[WORK REQUEST] Once you reach the line containing "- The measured" in the entries below, write out that line and each one after it down to the line containing "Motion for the", exactly and with nothing added.

Source data
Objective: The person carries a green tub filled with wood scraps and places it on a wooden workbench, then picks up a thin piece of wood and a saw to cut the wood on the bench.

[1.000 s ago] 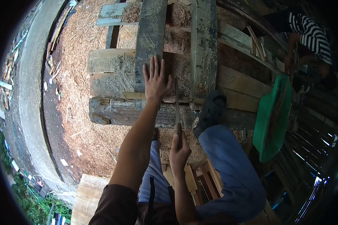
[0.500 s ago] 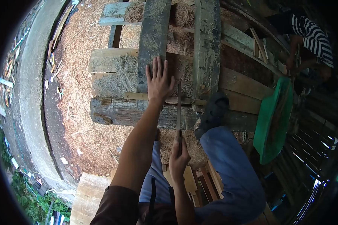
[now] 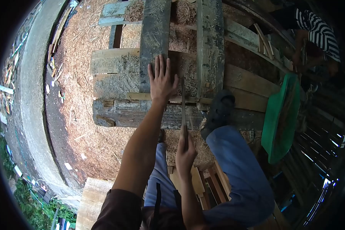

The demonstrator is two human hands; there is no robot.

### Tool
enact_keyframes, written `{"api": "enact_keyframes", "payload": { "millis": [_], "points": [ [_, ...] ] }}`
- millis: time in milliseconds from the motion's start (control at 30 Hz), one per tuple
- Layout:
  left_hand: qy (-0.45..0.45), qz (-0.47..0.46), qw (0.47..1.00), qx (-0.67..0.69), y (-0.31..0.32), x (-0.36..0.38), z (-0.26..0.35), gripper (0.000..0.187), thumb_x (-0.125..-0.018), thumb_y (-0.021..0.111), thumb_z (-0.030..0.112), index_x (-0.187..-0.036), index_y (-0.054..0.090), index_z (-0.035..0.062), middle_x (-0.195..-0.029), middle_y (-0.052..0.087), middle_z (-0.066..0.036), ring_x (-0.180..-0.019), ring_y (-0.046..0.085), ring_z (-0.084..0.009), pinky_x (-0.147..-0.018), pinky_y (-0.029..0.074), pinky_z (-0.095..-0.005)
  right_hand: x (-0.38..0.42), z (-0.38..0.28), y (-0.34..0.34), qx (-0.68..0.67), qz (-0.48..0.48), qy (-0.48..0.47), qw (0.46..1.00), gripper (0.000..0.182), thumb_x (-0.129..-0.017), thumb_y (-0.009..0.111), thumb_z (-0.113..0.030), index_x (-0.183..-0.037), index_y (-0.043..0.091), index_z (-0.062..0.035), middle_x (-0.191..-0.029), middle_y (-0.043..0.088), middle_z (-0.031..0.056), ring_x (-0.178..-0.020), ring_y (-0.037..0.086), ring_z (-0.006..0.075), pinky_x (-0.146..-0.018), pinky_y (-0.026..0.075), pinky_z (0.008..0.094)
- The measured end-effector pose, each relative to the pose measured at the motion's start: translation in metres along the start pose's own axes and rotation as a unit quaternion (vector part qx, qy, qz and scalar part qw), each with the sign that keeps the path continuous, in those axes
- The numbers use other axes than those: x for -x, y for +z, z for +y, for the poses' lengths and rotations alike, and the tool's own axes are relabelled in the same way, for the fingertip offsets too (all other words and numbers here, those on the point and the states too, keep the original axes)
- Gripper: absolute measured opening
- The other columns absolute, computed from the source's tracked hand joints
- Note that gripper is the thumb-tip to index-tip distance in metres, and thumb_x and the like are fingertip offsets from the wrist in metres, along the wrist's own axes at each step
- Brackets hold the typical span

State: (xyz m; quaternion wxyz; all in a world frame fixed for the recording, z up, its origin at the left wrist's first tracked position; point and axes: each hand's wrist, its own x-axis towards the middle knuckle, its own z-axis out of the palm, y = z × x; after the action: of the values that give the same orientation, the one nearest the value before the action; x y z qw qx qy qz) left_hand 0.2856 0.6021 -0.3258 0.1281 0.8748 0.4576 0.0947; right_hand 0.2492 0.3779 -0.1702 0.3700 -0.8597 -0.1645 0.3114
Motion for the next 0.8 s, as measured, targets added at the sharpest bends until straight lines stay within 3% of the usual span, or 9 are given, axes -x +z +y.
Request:
{"api": "enact_keyframes", "payload": {
  "millis": [133,200,333,400,533,600,633,733,800],
  "points": [
    [0.002,0.008,1.000,-0.002,-0.001,-0.004,0.000,0.076,-0.101,0.051,0.045,-0.164,0.032,0.0080,-0.173,0.020,-0.020,-0.162,0.014,-0.0313,-0.131,0.006,-0.0554,-0.032,-0.007,0.005,0.066,-0.055,0.083,0.993,0.038,-0.112,0.048,-0.017,-0.146,0.059,-0.0033,-0.134,0.068,0.0230,-0.116,0.072,0.0326,-0.086,0.060,0.0376],
    [-0.005,-0.007,1.000,0.001,-0.003,-0.001,0.001,0.075,-0.101,0.050,0.045,-0.164,0.032,0.0078,-0.172,0.021,-0.020,-0.162,0.015,-0.0311,-0.131,0.006,-0.0555,0.016,0.025,0.002,0.023,0.044,-0.063,0.997,0.037,-0.112,0.050,-0.020,-0.142,0.061,-0.0016,-0.117,0.073,0.0244,-0.102,0.076,0.0323,-0.074,0.057,0.0399],
    [0.003,0.005,1.000,0.009,-0.001,0.000,0.001,0.075,-0.101,0.050,0.044,-0.164,0.032,0.0075,-0.172,0.021,-0.020,-0.162,0.015,-0.0312,-0.131,0.005,-0.0557,0.017,0.016,0.000,0.032,0.064,-0.090,0.993,0.038,-0.111,0.051,-0.021,-0.142,0.061,-0.0014,-0.115,0.074,0.0237,-0.097,0.077,0.0314,-0.073,0.057,0.0391],
    [0.001,0.002,1.000,0.011,-0.001,0.000,0.000,0.075,-0.101,0.050,0.044,-0.164,0.031,0.0072,-0.172,0.021,-0.020,-0.162,0.015,-0.0314,-0.131,0.005,-0.0558,-0.028,0.000,0.004,0.005,-0.028,0.055,0.998,0.042,-0.112,0.053,-0.023,-0.145,0.058,0.0027,-0.111,0.075,0.0177,-0.089,0.072,0.0167,-0.076,0.055,0.0329],
    [-0.001,0.006,1.000,0.015,-0.001,-0.003,-0.001,0.075,-0.101,0.050,0.044,-0.164,0.031,0.0069,-0.172,0.021,-0.020,-0.162,0.014,-0.0313,-0.131,0.006,-0.0558,-0.005,0.017,-0.001,0.021,-0.013,0.012,1.000,0.043,-0.112,0.053,-0.023,-0.145,0.058,0.0031,-0.110,0.075,0.0188,-0.091,0.072,0.0163,-0.077,0.056,0.0327],
    [-0.001,0.004,1.000,0.011,0.000,0.000,0.000,0.075,-0.101,0.051,0.043,-0.164,0.032,0.0070,-0.173,0.021,-0.020,-0.162,0.014,-0.0312,-0.131,0.006,-0.0558,0.041,0.021,-0.004,0.012,0.065,-0.057,0.996,0.041,-0.111,0.052,-0.024,-0.141,0.061,0.0023,-0.099,0.075,0.0233,-0.086,0.077,0.0288,-0.070,0.056,0.0382],
    [0.001,0.004,1.000,0.011,0.001,0.000,-0.001,0.075,-0.101,0.051,0.043,-0.164,0.032,0.0070,-0.173,0.021,-0.020,-0.162,0.014,-0.0312,-0.131,0.006,-0.0558,0.042,0.024,-0.001,0.012,0.065,-0.056,0.996,0.041,-0.111,0.052,-0.024,-0.141,0.061,0.0023,-0.099,0.075,0.0233,-0.086,0.077,0.0288,-0.070,0.056,0.0382],
    [0.004,0.010,1.000,0.004,0.000,-0.004,0.001,0.075,-0.101,0.051,0.044,-0.164,0.032,0.0070,-0.173,0.021,-0.020,-0.162,0.013,-0.0314,-0.131,0.005,-0.0558,0.013,0.017,0.006,0.031,0.069,-0.037,0.996,0.039,-0.112,0.052,-0.023,-0.141,0.062,-0.0006,-0.103,0.075,0.0237,-0.088,0.077,0.0285,-0.071,0.056,0.0369],
    [0.000,0.005,1.000,0.005,-0.001,0.000,0.000,0.076,-0.100,0.051,0.044,-0.164,0.032,0.0071,-0.172,0.021,-0.020,-0.162,0.014,-0.0317,-0.131,0.006,-0.0558,-0.032,-0.006,0.009,0.023,-0.019,0.085,0.996,0.039,-0.111,0.052,-0.022,-0.143,0.061,-0.0023,-0.115,0.075,0.0246,-0.100,0.077,0.0299,-0.079,0.059,0.0341]
  ]
}}
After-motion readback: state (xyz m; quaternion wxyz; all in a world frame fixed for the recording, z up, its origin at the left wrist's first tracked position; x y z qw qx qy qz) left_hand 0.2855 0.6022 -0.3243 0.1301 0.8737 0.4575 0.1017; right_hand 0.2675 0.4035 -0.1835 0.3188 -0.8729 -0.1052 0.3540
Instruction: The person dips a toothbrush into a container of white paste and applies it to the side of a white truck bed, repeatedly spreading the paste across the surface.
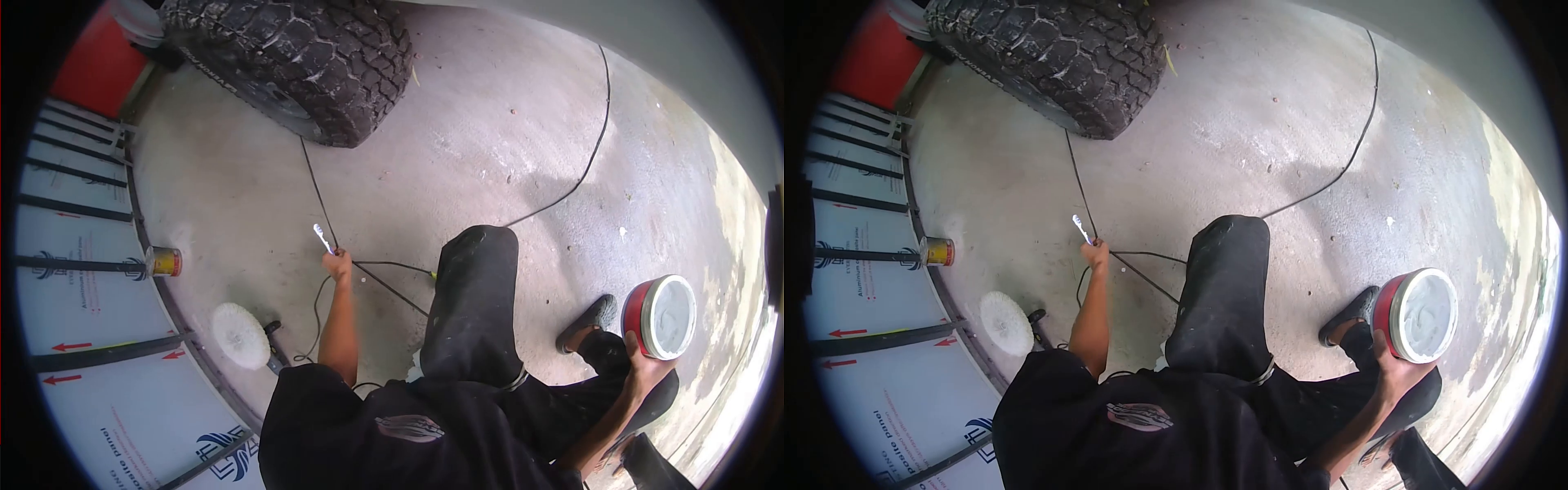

[ANSWER SPACE]
- The measured end-effector pose, each relative to the pose measured at the motion's start: translation in metres along the start pose's own axes and rotation as a unit quaternion (vector part qx, qy, qz and scalar part qw), each with the sign that keeps the path continuous, in those axes
- The numbers use other axes than those: x for -x, y for +z, z for +y, for the poses' lengths and rotations alike, and the tool's own axes are relabelled in the same way, for the fingertip offsets too (all other words and numbers here, those on the point and the states too, keep the original axes)
- Gripper: absolute measured opening
- The other columns absolute, computed from the source's tracked hand joints
- Note that gripper is the thumb-tip to index-tip distance in metres, and thumb_x and the like are fingertip offsets from the wrist in metres, along the wrist's own axes at each step
- Brackets hold the typical span

State: (xyz m; quaternion wxyz; all in a world frame fixed for the recording, z up, its origin at the left wrist's first tracked position; point and axes: each hand's wrist, its own x-axis towards the middle knuckle, its own z-axis out of the palm, y = z × x; after the action: of the values that give the same orientation, the one nearest the value before the action; x y z qw qx qy qz) left_hand 0.2856 0.6021 -0.3258 0.1281 0.8748 0.4576 0.0947; right_hand 0.2492 0.3779 -0.1702 0.3700 -0.8597 -0.1645 0.3114
Motion for the next 0.8 s, as measured, targets added at the sharpest bends until straight lines stay within 3% of the usual span, or 9 are given, axes -x +z +y.

Nothing more remains in this exercise.